Two Identical Agents, Two Different Outcomes — and the Missing Personality Layer

Same prompt, same model, same tools — and yet behaviour drifts session to session. The prompt-engineering layer can't fix this. A consistent personality scaffold can.

If you've shipped agents to production you already know the experience: same prompt, same model, same tools, two different runs, two materially different decisions. The agent that politely escalated yesterday confidently auto-resolved today. The agent that refused a sketchy request on Monday quietly executed it on Wednesday.

The standard response is to push harder on prompt engineering. Tighter system prompts, more few-shot examples, more JSON mode, more guardrails, more evals. We've watched well-funded teams spend a year on this and ship agents that are still not predictable enough to trust with anything load-bearing. The reason isn't that the techniques don't work. It's that they're stacked on top of an agent that doesn't have a stable self.

Why instructions aren't a personality

A system prompt is a list of instructions: "be helpful, be concise, never say X, always confirm Y." Instructions are point-in-time, externally imposed, and brittle when the situation falls outside the cases you anticipated. A personality is the opposite shape: a small set of motivations and fears the agent uses to interpret novel situations the way a consistent human would.

Take an agent told "always confirm before sending money." That instruction holds in clean cases. Now give it a confusing case where confirming would be condescending to the user and not confirming would be reckless. Without a stable disposition, the agent picks one of those failure modes randomly. With a stable disposition — say, a 6-typed agent that defaults to verification, or an 8-typed agent that defaults to action — it picks the same failure mode every time. That repeatability is what makes the failure mode fixable.

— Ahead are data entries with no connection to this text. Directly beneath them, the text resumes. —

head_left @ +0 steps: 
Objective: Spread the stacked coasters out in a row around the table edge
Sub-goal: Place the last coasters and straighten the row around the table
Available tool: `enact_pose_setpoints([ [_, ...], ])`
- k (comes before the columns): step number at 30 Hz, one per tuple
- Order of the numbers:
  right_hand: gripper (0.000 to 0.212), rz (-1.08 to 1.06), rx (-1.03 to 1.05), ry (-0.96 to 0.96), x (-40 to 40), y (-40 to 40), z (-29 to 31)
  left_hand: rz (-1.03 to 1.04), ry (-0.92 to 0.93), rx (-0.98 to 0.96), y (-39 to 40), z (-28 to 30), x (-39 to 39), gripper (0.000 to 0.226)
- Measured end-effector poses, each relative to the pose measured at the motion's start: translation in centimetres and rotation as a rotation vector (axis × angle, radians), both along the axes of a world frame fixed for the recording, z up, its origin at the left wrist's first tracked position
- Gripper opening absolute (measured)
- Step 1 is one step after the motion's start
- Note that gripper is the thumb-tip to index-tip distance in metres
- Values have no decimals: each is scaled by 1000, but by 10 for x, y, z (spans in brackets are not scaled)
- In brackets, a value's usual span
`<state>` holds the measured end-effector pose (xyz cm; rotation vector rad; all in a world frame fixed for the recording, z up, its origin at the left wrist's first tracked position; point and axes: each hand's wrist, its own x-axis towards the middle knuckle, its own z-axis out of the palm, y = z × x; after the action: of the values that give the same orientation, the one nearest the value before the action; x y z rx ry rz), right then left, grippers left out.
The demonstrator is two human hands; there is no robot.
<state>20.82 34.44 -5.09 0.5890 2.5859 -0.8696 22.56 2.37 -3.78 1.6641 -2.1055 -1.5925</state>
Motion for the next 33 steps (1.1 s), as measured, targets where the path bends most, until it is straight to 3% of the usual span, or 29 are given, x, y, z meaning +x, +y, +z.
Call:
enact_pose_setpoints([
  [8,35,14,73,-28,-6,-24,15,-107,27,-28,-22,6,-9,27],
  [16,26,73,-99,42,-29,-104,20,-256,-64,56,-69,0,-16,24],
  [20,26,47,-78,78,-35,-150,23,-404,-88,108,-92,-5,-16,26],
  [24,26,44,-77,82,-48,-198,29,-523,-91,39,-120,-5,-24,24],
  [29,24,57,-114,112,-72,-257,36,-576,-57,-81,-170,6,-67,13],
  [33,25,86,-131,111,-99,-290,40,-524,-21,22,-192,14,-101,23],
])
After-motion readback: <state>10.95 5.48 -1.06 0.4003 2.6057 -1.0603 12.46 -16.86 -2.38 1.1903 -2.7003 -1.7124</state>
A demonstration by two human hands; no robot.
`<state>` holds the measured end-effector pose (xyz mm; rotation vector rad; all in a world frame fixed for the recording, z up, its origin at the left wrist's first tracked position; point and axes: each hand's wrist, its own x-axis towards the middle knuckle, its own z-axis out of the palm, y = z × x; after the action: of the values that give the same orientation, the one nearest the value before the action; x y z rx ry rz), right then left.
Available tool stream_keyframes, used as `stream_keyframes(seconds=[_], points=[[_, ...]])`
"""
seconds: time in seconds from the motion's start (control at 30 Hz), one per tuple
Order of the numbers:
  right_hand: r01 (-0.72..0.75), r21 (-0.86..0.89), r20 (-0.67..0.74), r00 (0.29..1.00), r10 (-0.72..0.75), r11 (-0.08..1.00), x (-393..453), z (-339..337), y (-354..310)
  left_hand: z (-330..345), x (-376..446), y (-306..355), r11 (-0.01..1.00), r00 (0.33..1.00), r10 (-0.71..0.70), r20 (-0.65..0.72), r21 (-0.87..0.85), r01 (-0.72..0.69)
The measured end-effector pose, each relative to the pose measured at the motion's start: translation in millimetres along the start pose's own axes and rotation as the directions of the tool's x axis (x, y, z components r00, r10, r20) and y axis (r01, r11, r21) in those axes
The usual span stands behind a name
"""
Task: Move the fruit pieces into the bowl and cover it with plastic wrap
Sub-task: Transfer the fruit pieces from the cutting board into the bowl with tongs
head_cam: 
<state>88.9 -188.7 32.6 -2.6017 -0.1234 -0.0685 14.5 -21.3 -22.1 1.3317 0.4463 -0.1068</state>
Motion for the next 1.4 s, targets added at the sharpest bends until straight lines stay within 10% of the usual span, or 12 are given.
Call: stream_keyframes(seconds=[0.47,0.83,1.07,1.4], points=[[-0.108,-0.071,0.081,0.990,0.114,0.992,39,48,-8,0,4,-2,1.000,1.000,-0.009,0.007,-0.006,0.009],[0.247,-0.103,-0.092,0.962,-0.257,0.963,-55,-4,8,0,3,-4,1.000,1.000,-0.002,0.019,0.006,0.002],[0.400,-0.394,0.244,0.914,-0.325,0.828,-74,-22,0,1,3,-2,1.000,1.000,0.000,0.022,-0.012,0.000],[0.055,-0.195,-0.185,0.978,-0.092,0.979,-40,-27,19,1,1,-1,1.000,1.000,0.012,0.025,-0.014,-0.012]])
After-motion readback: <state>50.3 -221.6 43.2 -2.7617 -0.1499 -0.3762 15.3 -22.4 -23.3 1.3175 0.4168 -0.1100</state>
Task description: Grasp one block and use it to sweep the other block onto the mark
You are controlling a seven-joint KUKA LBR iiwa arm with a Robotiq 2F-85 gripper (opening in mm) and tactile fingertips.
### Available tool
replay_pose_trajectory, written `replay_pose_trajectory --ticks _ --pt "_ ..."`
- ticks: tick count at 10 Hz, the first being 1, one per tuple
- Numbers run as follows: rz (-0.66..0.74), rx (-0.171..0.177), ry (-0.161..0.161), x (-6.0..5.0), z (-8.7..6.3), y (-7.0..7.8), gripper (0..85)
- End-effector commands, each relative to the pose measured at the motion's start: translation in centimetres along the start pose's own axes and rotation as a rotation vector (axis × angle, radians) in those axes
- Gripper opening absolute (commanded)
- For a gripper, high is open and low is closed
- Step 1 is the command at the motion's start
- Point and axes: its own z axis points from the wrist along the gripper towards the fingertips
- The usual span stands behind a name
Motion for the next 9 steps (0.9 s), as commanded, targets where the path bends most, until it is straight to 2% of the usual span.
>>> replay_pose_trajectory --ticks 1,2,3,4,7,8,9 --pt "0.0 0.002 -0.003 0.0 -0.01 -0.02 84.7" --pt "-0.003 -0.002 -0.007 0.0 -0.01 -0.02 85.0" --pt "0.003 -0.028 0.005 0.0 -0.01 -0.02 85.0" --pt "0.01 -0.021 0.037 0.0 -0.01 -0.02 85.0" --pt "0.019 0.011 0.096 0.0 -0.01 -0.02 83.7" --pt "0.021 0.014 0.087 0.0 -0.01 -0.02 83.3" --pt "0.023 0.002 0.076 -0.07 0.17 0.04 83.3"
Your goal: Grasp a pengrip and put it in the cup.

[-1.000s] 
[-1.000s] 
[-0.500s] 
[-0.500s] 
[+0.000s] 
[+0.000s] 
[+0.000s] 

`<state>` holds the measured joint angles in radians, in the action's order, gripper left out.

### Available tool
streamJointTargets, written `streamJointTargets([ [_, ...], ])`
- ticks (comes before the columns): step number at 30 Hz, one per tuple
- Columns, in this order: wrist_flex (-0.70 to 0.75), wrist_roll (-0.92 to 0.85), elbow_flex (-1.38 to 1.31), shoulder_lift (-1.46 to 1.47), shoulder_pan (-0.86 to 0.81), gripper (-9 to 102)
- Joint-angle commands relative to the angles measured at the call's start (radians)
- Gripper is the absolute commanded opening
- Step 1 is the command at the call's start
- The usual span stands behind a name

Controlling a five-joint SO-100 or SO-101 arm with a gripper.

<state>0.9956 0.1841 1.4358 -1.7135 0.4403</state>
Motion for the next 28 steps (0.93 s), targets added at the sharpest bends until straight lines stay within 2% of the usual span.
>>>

What personality buys you that instructions don't

  • Predictable failure shape. You can build a safety harness around a known failure mode. You can't build one around "sometimes does this, sometimes the opposite."
  • Consistent voice. Across handoffs and long conversations, the agent stays recognisably the same entity instead of mood-shifting between turns.
  • Negotiable trust. Buyers and counterparty agents can decide what to delegate based on a known disposition, the way they decide what to delegate to a colleague they've worked with for a year.
  • Debuggable drift. When the agent does drift, you can locate it: "the 5 stopped retreating into research, why?" — instead of staring at a 14-page prompt diff trying to spot the change.

The Enneagram, and why we picked it specifically

We didn't pick the Enneagram for mystique. We picked it because it's the only widely-used personality model that has a built-in theory of how each type behaves under stress, and how each type grows. That mapping — type X under load goes to Y; under support, goes to Z — is the part we actually need. It lets us write soul.md files where the behaviour predictions hold up not just on the easy days, but on the days the agent is being pushed.

An agent typed 5w4 won't suddenly become extroverted under pressure. It will retreat further into analysis. That's not a flaw. That's the property you can build around. The Big Five tells you the agent is low in extraversion. The Enneagram tells you what it does when low extraversion meets a deadline.

Predictable behaviour isn't a feature you tack on. It's what you get when an agent has a stable self that survives the prompt being rewritten.